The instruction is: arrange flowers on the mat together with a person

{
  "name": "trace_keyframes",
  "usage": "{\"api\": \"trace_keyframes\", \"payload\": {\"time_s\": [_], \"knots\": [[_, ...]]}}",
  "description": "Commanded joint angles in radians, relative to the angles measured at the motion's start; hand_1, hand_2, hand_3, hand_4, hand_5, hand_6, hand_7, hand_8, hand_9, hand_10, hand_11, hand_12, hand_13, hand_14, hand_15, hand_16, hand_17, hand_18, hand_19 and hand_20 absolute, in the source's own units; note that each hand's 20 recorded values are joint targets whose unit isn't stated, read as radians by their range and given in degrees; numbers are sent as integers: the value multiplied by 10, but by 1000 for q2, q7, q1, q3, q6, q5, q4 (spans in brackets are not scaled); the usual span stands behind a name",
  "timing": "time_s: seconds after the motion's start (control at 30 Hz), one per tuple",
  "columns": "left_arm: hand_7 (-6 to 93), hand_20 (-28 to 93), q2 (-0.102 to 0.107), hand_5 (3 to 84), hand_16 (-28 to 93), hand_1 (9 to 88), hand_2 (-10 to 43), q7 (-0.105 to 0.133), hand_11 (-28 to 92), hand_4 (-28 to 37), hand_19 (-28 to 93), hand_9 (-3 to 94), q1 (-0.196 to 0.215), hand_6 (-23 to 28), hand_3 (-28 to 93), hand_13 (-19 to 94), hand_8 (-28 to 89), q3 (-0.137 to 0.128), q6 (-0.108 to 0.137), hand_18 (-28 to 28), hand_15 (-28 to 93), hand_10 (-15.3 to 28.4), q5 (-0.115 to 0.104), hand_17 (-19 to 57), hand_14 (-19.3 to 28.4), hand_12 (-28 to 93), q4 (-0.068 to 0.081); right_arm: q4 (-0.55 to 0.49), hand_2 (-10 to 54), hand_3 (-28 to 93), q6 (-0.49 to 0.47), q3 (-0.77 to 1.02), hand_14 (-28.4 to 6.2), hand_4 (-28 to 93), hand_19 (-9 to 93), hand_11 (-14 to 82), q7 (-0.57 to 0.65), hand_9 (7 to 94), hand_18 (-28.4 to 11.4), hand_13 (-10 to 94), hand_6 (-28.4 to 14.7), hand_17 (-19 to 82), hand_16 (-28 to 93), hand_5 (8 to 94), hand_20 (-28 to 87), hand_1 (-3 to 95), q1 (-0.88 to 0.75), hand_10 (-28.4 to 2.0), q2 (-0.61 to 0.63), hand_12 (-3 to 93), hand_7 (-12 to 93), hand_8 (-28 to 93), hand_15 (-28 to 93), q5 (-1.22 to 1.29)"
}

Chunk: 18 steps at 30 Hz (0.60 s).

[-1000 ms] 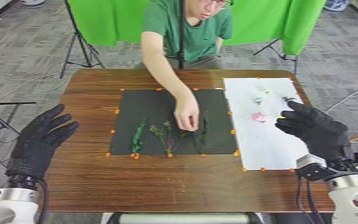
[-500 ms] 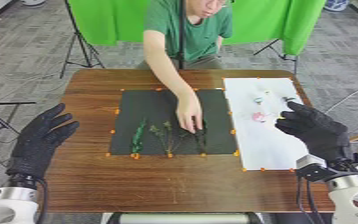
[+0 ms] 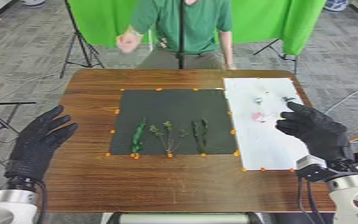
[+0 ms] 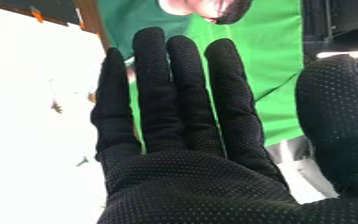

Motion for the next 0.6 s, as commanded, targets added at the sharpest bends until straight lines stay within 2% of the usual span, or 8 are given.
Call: {"api": "trace_keyframes", "payload": {"time_s": [0.03,0.17,0.27,0.33,0.4,0.47,0.6], "knots": [[229,88,-14,374,1,286,11,-1,298,-251,505,336,20,26,701,308,-98,-14,11,227,395,141,-2,-33,178,162,-5,21,-65,870,250,-113,-125,-245,613,244,-134,518,-209,480,-33,187,232,507,347,251,81,-146,163,257,232,-100,432,-311],[228,88,-10,374,1,287,11,-1,297,-251,505,337,13,26,700,309,-98,-10,8,227,395,141,1,-33,178,161,-4,64,-95,864,422,-252,-98,-278,639,278,-102,534,-192,506,-14,211,223,497,377,289,214,-116,326,251,288,-129,466,-688],[228,88,-2,374,2,286,11,4,297,-251,504,336,16,26,699,309,-97,-12,9,227,396,141,0,-33,178,162,-6,110,-95,858,431,-340,-89,-281,652,274,-42,528,-183,511,-4,220,223,492,386,302,314,-98,409,244,288,-140,478,-1026],[228,88,-2,374,1,286,11,2,298,-251,505,337,19,26,699,308,-97,-11,10,227,396,140,-1,-33,179,162,-7,145,-95,853,470,-421,-80,-282,655,237,37,500,-180,498,-11,220,219,473,389,307,379,-87,455,227,247,-143,482,-1301],[227,88,-1,374,1,287,11,5,298,-251,505,336,22,26,699,308,-97,-8,14,227,395,140,-4,-33,179,162,-7,165,-95,857,448,-485,-72,-282,651,196,88,461,-175,476,-15,212,213,439,390,303,431,-72,493,212,207,-133,481,-1418],[227,88,5,374,1,286,11,5,298,-250,505,336,20,26,699,309,-97,-8,11,227,394,141,-3,-33,178,162,-6,175,-95,864,407,-527,-66,-283,643,168,120,419,-172,448,-14,200,212,393,390,293,464,-65,523,206,199,-133,481,-1424],[228,88,12,374,1,286,11,7,297,-250,505,336,21,26,700,309,-97,-15,14,227,394,141,-4,-33,177,162,-7,195,-95,873,326,-622,-76,-283,633,142,247,364,-174,400,-22,178,207,360,392,277,540,-61,584,206,187,-138,482,-1538]]}}
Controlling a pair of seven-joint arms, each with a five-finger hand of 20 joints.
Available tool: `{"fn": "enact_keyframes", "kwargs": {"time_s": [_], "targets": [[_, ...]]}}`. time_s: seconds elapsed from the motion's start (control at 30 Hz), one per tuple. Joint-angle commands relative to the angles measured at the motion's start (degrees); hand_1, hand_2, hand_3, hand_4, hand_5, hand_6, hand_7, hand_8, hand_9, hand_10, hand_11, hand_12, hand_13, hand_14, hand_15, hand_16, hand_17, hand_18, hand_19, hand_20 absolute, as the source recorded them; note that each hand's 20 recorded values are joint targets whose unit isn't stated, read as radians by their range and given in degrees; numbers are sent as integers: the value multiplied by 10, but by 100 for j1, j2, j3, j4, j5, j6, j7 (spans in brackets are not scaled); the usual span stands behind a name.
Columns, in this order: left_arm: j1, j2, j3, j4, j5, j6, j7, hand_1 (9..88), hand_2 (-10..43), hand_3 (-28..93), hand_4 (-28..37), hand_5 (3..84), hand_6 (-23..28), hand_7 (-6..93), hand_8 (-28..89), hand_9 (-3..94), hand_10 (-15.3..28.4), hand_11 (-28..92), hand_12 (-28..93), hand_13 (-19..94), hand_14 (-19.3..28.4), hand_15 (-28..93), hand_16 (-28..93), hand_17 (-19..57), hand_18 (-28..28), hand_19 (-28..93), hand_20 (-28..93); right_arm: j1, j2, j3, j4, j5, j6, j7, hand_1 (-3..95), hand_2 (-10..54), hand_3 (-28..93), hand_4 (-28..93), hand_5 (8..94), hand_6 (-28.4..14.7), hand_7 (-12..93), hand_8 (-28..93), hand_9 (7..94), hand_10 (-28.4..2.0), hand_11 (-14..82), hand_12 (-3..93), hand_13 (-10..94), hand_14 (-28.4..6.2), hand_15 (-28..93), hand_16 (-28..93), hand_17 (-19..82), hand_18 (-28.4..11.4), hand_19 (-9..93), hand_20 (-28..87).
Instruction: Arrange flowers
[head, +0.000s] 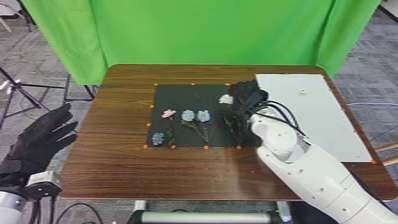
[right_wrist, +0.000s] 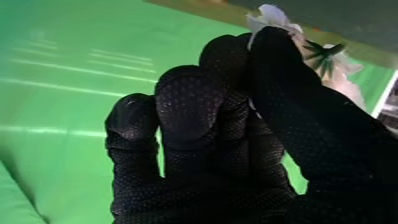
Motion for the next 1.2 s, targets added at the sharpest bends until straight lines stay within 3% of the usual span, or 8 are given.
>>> {"fn": "enact_keyframes", "kwargs": {"time_s": [0.03, 1.03, 1.2], "targets": [[63, -40, 1, -9, -5, -15, -23, 213, 4, 704, -283, 212, 7, 217, -109, 181, 92, 127, 186, 146, 115, 163, 70, -109, 184, 374, 93, 22, 75, -3, 100, -278, -72, -75, 492, -90, 839, -283, 621, 13, 603, -7, 762, -72, 363, 563, 736, -48, 685, 289, 348, -190, 882, 462], [80, -66, -3, -28, -16, 38, -19, 213, 7, 701, -283, 212, 7, 216, -108, 181, 92, 128, 186, 145, 115, 164, 69, -110, 184, 375, 92, -58, 183, 129, 47, -463, -266, -375, 420, -95, 824, -283, 555, 11, 543, -20, 692, -66, 266, 504, 628, -67, 680, 274, 267, -188, 803, 479], [92, -79, -12, -39, 0, 30, -27, 208, 7, 702, -283, 212, 7, 217, -108, 181, 92, 127, 185, 145, 115, 164, 69, -110, 184, 375, 92, -93, 202, 190, 13, -416, -214, -458, 394, -95, 843, -281, 546, 8, 514, -26, 656, -75, 307, 445, 609, -71, 679, 255, 255, -189, 788, 487]]}}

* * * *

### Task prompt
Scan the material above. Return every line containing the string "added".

### Solved problem
Motion for the next 0.6 s, as commanded, targets added at the sharpest bends until straight lines stay within 2% of the usual span, or 8 are given.
Motion for the next 1.2 s, targets added at the sharpest bends until straight lines stay within 3% of the usual span, or 8 are given.

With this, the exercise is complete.